After finding the line with "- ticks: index" in the entries below, retype exactly each line from there through the line with "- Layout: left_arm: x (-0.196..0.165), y", including that final line.

----- Dataset records

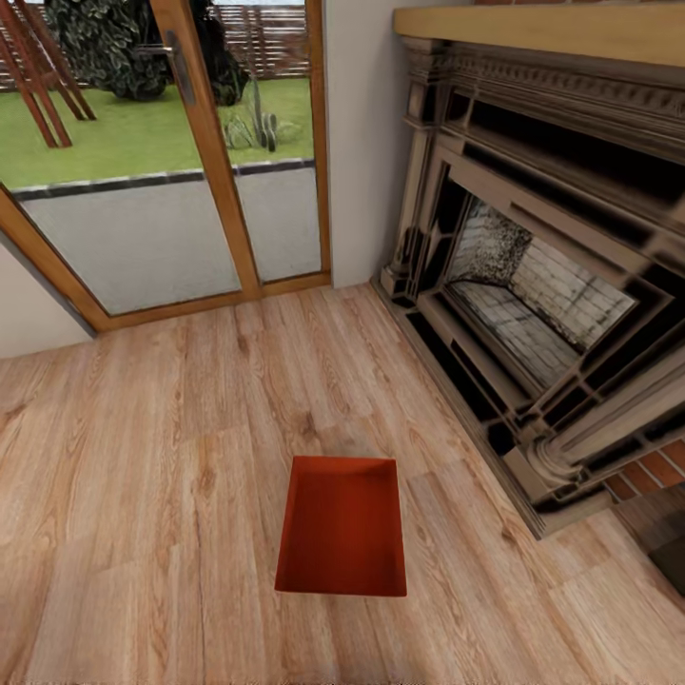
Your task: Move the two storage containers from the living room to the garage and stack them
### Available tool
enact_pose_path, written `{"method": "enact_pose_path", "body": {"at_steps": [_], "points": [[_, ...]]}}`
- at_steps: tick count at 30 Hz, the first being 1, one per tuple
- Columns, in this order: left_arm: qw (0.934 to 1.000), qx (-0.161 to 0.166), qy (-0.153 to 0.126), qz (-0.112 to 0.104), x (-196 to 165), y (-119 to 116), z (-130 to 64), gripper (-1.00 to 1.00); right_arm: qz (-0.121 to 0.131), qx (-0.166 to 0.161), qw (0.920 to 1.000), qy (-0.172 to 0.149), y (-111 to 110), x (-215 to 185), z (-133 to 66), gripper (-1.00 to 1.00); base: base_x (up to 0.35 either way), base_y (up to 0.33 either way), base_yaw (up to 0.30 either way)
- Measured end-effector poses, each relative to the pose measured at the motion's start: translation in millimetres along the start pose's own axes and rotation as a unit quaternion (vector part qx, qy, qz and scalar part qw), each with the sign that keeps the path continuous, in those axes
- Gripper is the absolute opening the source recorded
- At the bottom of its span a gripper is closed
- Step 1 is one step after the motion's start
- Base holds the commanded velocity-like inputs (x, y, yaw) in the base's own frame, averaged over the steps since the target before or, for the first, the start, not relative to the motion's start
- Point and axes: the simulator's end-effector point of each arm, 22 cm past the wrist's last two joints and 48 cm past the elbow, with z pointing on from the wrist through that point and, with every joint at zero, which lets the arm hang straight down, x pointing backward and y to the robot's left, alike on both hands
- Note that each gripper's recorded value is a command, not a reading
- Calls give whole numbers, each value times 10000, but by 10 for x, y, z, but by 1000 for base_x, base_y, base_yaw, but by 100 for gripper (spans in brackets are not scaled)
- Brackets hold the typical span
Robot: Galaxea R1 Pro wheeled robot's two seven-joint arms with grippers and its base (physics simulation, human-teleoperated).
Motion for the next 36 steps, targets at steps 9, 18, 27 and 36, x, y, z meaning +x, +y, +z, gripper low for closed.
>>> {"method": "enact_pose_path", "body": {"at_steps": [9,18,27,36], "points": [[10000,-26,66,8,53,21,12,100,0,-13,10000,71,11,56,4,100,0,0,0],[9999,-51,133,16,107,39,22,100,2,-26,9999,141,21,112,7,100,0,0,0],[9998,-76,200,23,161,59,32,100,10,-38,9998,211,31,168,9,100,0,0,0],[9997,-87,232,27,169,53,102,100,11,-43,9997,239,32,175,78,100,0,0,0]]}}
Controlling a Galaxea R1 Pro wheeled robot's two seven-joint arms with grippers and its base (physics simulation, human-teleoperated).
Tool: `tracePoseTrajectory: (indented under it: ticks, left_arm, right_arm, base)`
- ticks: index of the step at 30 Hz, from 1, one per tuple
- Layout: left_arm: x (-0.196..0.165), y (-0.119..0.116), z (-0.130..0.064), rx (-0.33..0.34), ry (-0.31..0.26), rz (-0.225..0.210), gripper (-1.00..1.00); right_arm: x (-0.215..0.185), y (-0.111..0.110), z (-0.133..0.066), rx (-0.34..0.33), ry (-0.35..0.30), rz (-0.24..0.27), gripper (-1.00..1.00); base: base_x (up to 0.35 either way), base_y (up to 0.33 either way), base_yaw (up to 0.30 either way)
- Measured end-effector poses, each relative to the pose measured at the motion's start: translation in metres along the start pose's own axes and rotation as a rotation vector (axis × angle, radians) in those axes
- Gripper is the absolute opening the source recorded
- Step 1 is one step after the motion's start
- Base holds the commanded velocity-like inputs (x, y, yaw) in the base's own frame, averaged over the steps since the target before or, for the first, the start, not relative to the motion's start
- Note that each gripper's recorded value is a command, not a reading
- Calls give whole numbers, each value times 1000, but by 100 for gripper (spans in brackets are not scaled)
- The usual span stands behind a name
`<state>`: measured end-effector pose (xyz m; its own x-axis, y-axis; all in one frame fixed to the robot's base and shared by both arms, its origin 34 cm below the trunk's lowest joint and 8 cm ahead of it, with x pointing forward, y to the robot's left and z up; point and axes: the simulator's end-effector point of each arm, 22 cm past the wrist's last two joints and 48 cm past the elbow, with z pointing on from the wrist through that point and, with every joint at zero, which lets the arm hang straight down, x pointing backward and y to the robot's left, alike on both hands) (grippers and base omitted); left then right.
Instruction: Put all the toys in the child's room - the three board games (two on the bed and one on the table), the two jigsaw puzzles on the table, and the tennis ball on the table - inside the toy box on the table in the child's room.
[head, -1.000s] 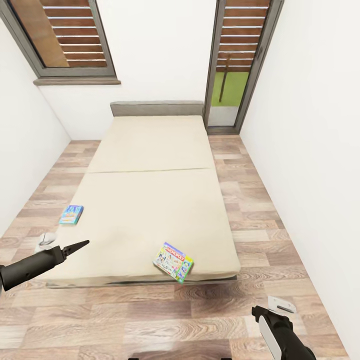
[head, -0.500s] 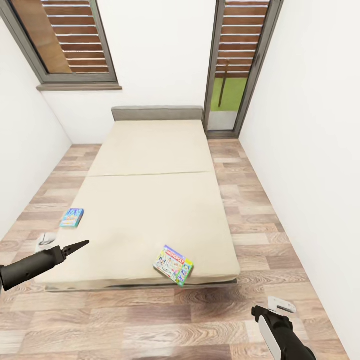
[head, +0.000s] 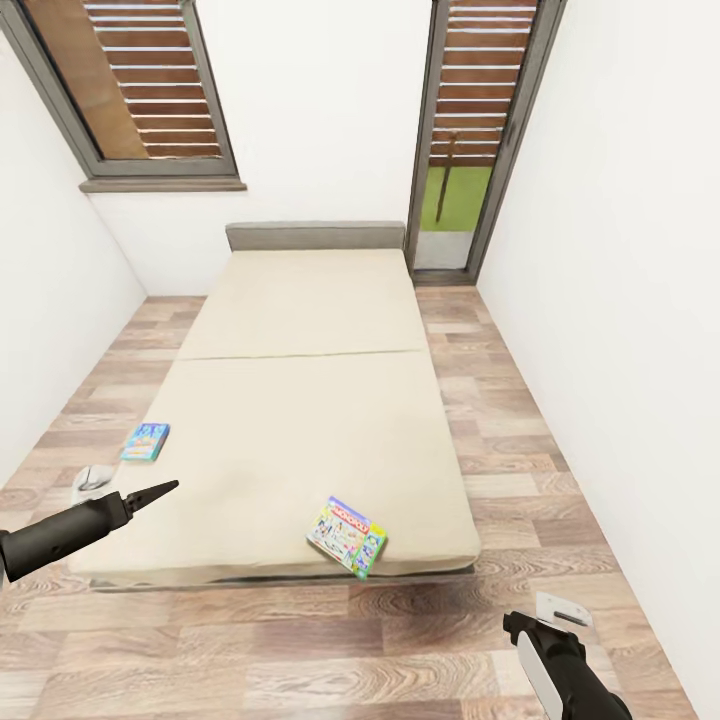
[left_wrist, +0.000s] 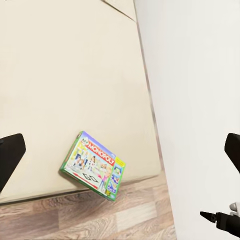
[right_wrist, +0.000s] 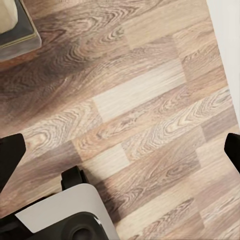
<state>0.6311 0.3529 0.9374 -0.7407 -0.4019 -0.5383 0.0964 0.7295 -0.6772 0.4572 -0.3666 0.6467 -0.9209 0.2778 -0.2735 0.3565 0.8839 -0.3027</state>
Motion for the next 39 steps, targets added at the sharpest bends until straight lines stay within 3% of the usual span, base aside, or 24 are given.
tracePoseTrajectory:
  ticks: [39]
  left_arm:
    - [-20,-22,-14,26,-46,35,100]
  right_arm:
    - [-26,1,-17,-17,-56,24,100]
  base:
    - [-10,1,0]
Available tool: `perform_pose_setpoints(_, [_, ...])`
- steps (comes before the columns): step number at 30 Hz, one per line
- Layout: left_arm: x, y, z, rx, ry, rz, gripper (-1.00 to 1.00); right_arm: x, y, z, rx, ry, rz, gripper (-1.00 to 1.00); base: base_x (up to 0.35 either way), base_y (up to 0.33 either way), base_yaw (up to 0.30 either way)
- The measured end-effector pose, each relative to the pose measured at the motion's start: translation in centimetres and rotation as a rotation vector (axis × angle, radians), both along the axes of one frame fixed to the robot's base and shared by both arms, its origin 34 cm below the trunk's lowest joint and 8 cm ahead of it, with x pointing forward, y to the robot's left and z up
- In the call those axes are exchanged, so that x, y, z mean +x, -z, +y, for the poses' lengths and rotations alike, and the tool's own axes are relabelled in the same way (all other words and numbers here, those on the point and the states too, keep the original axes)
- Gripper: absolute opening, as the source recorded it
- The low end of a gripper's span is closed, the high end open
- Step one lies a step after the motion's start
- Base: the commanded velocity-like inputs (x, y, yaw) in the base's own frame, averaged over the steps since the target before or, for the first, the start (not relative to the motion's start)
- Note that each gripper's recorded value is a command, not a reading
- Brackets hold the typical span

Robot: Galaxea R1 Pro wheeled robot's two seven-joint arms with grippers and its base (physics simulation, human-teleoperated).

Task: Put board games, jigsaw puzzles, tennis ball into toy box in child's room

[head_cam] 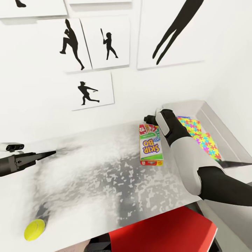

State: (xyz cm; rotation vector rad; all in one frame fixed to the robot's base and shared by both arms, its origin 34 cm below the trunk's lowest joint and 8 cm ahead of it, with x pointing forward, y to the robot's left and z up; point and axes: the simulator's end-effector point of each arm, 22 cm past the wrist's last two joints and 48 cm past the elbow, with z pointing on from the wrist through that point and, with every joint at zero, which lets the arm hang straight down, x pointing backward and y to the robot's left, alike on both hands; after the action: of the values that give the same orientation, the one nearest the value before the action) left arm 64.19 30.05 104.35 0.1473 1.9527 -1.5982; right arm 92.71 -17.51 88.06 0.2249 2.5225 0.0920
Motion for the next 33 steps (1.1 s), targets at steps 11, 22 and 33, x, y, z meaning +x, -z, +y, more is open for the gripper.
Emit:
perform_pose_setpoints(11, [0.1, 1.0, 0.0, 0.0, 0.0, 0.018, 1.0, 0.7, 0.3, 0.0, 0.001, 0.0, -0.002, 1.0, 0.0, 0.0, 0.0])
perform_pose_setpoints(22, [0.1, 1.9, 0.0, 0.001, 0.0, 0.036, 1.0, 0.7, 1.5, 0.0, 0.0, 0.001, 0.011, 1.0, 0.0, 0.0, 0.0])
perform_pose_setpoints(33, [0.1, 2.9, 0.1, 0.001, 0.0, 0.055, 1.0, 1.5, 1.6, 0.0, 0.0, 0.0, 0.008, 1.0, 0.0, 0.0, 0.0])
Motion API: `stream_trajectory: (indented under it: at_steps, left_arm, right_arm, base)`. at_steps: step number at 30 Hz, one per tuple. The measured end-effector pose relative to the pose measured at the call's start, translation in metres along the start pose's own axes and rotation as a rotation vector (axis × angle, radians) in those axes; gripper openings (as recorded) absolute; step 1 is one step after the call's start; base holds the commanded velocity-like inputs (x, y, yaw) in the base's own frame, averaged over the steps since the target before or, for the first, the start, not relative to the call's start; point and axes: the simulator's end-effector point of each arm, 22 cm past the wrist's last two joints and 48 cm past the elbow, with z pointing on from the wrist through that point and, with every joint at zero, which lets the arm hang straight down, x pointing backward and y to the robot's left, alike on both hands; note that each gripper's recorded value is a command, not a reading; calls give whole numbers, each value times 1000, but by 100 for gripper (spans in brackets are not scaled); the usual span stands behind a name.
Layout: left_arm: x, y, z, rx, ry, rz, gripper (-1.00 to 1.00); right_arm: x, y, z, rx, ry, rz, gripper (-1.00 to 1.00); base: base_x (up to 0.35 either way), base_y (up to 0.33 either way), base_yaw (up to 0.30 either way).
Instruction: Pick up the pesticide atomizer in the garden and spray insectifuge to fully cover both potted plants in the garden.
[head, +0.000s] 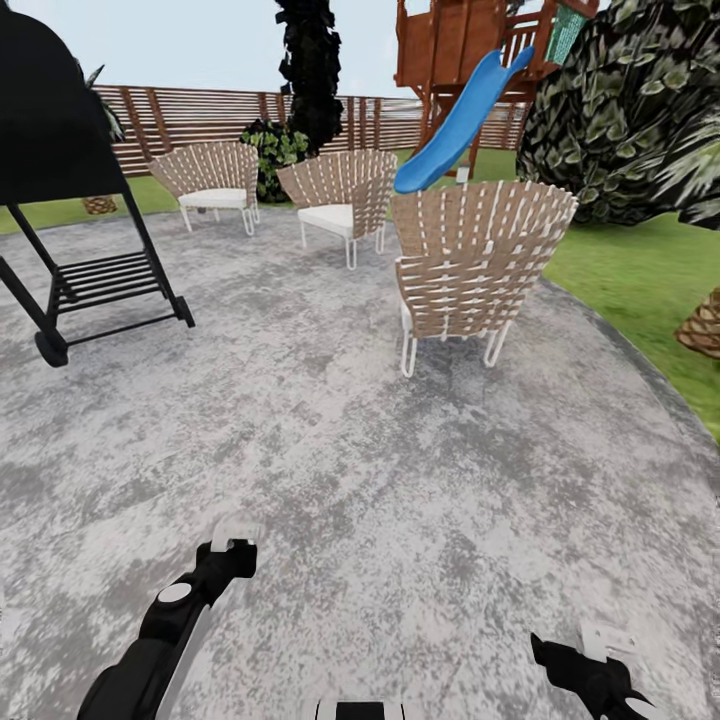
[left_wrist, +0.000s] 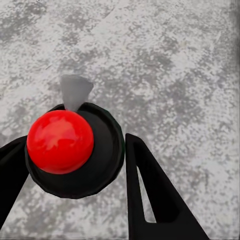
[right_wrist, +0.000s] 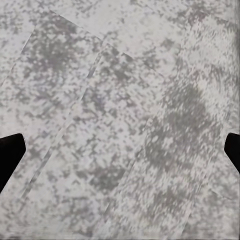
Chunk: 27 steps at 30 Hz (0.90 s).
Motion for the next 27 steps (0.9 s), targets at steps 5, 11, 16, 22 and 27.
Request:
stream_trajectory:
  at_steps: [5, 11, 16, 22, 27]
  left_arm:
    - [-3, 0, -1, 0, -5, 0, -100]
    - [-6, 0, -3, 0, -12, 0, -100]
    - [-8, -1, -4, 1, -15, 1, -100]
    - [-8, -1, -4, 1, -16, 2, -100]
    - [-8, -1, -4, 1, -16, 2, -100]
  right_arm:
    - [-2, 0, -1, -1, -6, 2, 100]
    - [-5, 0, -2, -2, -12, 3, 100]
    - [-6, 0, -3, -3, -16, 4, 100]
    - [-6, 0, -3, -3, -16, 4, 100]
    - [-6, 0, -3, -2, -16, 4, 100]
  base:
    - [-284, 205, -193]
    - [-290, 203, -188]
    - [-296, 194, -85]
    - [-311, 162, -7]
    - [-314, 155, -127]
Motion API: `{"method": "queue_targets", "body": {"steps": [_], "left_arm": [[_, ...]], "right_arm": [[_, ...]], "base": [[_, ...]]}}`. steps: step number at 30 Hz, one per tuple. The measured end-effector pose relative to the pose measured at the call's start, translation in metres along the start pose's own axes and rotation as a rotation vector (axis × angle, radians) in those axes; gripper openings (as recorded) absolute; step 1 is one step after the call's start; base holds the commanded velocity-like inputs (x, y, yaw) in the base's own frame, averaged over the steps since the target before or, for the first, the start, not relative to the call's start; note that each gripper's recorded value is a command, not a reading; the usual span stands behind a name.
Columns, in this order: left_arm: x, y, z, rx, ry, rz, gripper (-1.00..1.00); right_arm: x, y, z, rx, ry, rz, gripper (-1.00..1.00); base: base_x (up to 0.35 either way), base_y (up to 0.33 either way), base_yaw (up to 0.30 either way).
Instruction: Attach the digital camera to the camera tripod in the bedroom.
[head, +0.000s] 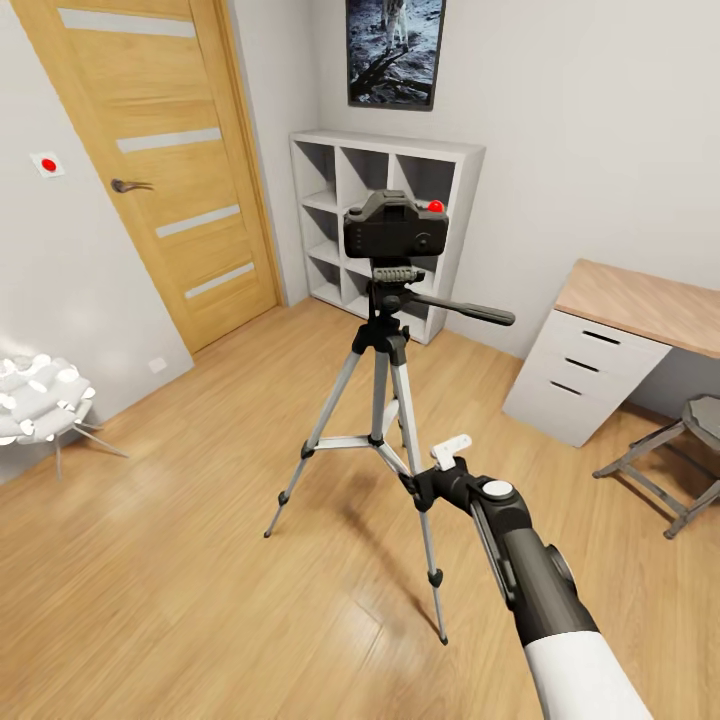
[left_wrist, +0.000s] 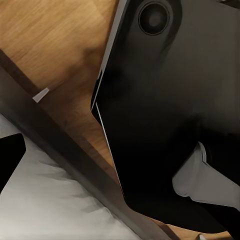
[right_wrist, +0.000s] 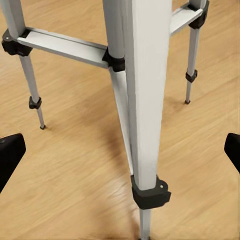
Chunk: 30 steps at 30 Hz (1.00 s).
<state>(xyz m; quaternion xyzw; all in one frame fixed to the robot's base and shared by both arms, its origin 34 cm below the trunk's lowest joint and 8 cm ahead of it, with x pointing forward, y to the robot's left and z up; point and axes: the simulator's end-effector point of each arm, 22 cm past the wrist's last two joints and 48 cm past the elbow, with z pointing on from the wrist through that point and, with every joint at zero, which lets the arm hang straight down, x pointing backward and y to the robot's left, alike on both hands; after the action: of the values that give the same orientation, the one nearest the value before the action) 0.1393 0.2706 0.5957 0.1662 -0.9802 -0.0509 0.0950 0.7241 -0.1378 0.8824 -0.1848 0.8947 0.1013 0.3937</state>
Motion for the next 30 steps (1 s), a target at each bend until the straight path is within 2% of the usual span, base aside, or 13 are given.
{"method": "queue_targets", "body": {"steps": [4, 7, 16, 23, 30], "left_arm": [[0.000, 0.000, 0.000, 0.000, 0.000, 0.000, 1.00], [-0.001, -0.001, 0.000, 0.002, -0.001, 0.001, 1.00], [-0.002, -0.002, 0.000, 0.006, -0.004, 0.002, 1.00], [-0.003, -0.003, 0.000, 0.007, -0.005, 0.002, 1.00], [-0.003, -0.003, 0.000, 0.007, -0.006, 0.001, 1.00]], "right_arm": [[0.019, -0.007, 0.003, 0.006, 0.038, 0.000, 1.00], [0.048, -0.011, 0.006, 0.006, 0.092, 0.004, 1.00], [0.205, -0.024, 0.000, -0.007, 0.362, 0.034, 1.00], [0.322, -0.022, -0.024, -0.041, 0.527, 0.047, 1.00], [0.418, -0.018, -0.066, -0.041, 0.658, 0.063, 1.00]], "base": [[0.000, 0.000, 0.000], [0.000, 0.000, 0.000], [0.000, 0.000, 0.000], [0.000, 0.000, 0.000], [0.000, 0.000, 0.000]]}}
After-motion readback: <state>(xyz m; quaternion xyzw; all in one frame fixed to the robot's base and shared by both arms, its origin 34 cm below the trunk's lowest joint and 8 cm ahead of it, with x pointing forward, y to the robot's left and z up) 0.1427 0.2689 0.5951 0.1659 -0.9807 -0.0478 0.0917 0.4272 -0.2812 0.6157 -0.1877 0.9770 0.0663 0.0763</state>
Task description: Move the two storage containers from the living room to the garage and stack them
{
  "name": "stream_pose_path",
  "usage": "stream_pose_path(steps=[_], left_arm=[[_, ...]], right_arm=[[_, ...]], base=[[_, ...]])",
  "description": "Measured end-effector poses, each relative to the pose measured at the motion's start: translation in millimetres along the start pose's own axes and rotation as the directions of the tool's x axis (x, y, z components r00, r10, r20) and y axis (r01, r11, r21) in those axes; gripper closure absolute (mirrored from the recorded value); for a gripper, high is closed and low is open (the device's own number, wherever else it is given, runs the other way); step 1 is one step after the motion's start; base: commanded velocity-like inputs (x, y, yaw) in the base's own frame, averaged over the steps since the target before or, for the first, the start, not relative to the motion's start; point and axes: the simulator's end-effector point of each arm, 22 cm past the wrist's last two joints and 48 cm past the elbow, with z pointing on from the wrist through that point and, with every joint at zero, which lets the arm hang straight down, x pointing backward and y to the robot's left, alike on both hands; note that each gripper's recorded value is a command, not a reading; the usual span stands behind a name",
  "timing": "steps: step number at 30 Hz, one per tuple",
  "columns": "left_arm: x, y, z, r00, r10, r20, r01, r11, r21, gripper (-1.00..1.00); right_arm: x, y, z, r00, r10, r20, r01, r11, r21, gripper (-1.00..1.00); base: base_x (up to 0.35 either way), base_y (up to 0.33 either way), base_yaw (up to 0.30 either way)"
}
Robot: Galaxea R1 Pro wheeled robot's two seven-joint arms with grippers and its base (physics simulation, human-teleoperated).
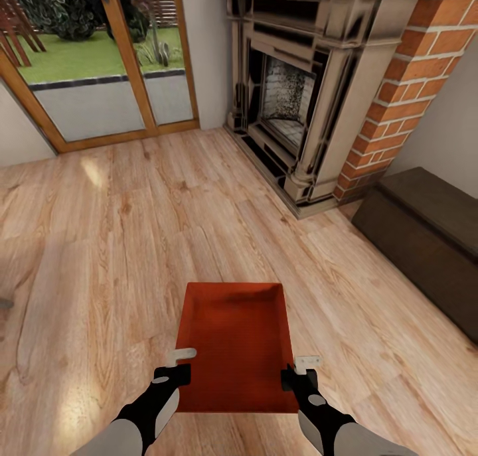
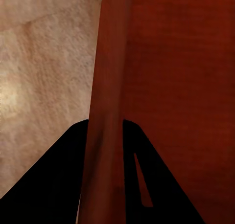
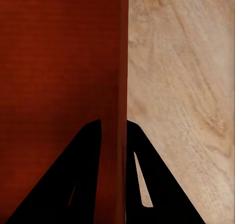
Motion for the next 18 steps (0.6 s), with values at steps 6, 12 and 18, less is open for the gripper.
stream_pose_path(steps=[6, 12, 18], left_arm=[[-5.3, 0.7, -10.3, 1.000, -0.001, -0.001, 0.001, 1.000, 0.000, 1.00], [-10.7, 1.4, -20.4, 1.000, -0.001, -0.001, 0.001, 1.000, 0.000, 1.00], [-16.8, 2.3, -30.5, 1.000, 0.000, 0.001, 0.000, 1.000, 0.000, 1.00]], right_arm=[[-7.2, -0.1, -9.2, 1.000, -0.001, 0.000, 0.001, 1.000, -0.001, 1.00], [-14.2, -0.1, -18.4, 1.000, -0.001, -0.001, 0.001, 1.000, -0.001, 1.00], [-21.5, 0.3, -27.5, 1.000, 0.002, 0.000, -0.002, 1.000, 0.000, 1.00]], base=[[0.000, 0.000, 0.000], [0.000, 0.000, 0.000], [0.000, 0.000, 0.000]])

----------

- **Your response**
- ticks: index of the step at 30 Hz, from 1, one per tuple
- Layout: left_arm: x (-0.196..0.165), y (-0.119..0.116), z (-0.130..0.064), rx (-0.33..0.34), ry (-0.31..0.26), rz (-0.225..0.210), gripper (-1.00..1.00); right_arm: x (-0.215..0.185), y (-0.111..0.110), z (-0.133..0.066), rx (-0.34..0.33), ry (-0.35..0.30), rz (-0.24..0.27), gripper (-1.00..1.00); base: base_x (up to 0.35 either way), base_y (up to 0.33 either way), base_yaw (up to 0.30 either way)

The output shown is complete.